There is no Nobel prize for water and while there are many prizes for water activities, the closest to the Nobel Prize is the Stockholm Water Prize.
The Stockholm Water Prize was established in 1991 and presented annually since. It is the world’s most prestigious water award. It honours women, men and organizations who have made extraordinary water-related achievements. All nominations are carefully reviewed by the world-leading water experts of the Stockholm Water Prize Nominating Committee and after the Committee has selected a candidate, the Royal Swedish Academy of Sciences makes the final decision which is confirmed by the Board of Stockholm International Water Institute.
This year’s winner, Dr Jackie King, has worked on global river management and her achievements have been described as “game-changing”. She has advanced the scientific understanding of water flows giving decision-makers methods and tools to assess the full range of costs and benefits when managing or developing river systems.
Last year the joint winners of the award were Professors Bruce Rittmann and Mark Van Loosdrecht who had worked on biological and physical, chemical and nano-chemistry aspects of water treatment.
Prior winners had had policy, economic and sociological components in their life’s work recognition. Interestingly enough, one of the first recipients in August 1992 was the Department of Environmental Engineering, the Technical University of Denmark led by Prof. Poul Harremoës. Professor Poul was one of the great thinkers about water in the urban environment and the need to reinvent the urban water cycle from both the points of view of excess and scarcity.
To me, this illustrates the complexities of water research and the need for the original thinking in all aspects of water that specifically universities can provide. There are very few undergraduate degrees, or even graduate degrees with water in their titles. Is this good or bad? Does it promote creative thinking or simply entrench existing technologies as state of the art?
The use of membranes came out of work on polymer chemistry to simulate the covering of cells and the particular application for dialysis. By the late 70s and early 80s membrane, technology journals had been established and the application for water, air, particle separations, filtration, desalination and multiple other applications had been demonstrated. The science and technology around this led to adaptation or advanced material processing technologies to produce hollow fibres, novel sheets and capillary membranes.
This is now an accepted technology with large and micro-scale global applications. The cost curve has continued to come down and longevity has increased. This has resulted in robust low-pressure membrane solutions that can be used with minimal maintenance in low tech situations for water treatment – such as with SkyJuice.
Has this area of research work stopped? Not at all, actually far from it. New advanced membrane formulations are being made to better able to realise and simulate the original concept of a synthetic cell membrane.

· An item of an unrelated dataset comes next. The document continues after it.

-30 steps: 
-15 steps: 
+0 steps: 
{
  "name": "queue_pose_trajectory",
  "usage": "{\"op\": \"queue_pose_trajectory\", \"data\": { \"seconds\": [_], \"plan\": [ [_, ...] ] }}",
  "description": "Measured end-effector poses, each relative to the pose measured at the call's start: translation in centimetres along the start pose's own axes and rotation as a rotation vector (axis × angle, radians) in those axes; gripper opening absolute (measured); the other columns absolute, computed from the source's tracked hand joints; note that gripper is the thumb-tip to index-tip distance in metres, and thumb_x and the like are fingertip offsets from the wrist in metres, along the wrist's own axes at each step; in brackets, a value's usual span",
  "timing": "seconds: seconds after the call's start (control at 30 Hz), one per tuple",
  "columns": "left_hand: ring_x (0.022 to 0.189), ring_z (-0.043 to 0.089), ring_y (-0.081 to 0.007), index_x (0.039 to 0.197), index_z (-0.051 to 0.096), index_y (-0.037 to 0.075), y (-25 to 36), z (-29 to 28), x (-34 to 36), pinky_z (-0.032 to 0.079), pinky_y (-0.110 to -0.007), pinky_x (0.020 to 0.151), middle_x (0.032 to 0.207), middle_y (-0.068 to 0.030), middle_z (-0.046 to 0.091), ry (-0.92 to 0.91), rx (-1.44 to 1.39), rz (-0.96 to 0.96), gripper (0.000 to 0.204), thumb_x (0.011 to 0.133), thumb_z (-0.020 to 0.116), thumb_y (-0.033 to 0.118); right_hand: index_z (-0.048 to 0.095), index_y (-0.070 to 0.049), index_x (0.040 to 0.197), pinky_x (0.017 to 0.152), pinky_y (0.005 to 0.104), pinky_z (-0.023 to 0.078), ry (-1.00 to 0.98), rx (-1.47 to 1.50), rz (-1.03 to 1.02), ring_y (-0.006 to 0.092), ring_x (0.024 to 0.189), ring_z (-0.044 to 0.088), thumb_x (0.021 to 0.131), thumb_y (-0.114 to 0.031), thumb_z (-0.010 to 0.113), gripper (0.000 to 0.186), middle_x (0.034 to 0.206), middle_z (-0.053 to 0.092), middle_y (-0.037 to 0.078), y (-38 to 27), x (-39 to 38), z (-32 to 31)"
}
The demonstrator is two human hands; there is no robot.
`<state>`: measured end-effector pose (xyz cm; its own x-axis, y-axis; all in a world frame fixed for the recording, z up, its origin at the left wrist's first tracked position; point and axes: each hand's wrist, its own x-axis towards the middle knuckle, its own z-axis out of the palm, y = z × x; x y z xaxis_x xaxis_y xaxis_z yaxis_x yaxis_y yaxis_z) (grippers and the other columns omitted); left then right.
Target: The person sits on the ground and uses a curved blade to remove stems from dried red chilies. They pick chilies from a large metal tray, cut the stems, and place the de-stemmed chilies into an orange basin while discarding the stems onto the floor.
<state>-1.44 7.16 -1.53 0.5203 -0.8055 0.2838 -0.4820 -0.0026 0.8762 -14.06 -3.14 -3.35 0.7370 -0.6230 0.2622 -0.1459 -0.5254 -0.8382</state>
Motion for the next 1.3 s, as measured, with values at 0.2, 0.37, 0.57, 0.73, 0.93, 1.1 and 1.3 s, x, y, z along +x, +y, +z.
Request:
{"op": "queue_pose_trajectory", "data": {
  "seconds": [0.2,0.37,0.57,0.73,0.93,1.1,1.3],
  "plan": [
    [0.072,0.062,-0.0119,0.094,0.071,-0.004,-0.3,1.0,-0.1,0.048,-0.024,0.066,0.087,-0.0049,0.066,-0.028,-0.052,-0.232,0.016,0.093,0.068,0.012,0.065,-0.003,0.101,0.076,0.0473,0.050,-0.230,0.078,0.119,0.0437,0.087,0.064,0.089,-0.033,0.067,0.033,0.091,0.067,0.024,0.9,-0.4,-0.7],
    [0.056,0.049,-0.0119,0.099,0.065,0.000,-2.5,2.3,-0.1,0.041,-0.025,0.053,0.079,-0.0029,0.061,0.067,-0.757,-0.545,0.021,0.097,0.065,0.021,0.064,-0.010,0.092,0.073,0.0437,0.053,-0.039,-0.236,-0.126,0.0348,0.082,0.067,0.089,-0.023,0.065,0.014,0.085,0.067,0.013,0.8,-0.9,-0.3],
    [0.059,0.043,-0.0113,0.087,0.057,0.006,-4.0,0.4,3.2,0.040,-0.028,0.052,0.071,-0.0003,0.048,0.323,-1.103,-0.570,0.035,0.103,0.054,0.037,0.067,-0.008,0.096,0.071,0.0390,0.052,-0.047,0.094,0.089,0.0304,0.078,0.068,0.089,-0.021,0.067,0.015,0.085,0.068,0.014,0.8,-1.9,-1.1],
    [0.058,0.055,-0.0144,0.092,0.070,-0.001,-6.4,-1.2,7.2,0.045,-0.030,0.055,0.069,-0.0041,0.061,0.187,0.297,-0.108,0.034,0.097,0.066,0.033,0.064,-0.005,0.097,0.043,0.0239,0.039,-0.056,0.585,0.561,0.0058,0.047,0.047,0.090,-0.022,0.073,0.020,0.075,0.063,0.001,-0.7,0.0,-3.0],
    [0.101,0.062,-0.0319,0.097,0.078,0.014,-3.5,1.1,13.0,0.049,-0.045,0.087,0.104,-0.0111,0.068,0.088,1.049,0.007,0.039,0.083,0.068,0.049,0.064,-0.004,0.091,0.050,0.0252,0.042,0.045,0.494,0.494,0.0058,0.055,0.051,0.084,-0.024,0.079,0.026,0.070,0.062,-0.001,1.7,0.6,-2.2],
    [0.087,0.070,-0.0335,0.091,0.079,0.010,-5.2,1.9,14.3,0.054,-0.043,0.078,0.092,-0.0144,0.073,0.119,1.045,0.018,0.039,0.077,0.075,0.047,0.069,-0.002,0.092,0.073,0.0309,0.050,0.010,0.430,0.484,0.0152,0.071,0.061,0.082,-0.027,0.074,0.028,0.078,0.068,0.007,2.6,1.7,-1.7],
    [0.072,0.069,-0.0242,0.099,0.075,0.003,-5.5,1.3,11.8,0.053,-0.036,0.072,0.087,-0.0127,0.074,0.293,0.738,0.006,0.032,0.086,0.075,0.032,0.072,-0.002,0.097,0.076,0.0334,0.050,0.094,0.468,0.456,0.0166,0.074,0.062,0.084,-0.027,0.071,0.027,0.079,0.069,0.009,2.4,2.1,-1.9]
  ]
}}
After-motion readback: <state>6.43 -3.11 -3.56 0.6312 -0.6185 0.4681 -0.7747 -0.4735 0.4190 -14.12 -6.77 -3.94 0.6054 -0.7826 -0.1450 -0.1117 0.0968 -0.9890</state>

As water practitioners, I believe our role is to keep abreast of R&D in many fields to seek out the developments that are occurring. This includes nanotechnology, new materials, biological science and engineering. Also, some of the traditional areas of biology, chemistry and engineering are enabling existing technologies to take these up and for new technologies to get into the area of water. For this reason, the need for multidisciplinary research and study is critical. Interdisciplinary research is essential with ‘polymath’ students able to take up the best ideas for solving the world water woes.
My vision? A low cost, low energy water treatment technology that uses online low-cost sensors to warn users and operators that a health risk is present using their mobile phones.
I believe that SkyJuice is a platform that moves a long way towards achieving that vision but that we will need to draw on that the next generation of academic research to go to the next stage – and that may well come from outside the traditional ‘water research’ fields.
We will then have a new candidate for the Stockholm water prize! I hope this sooner rather than later.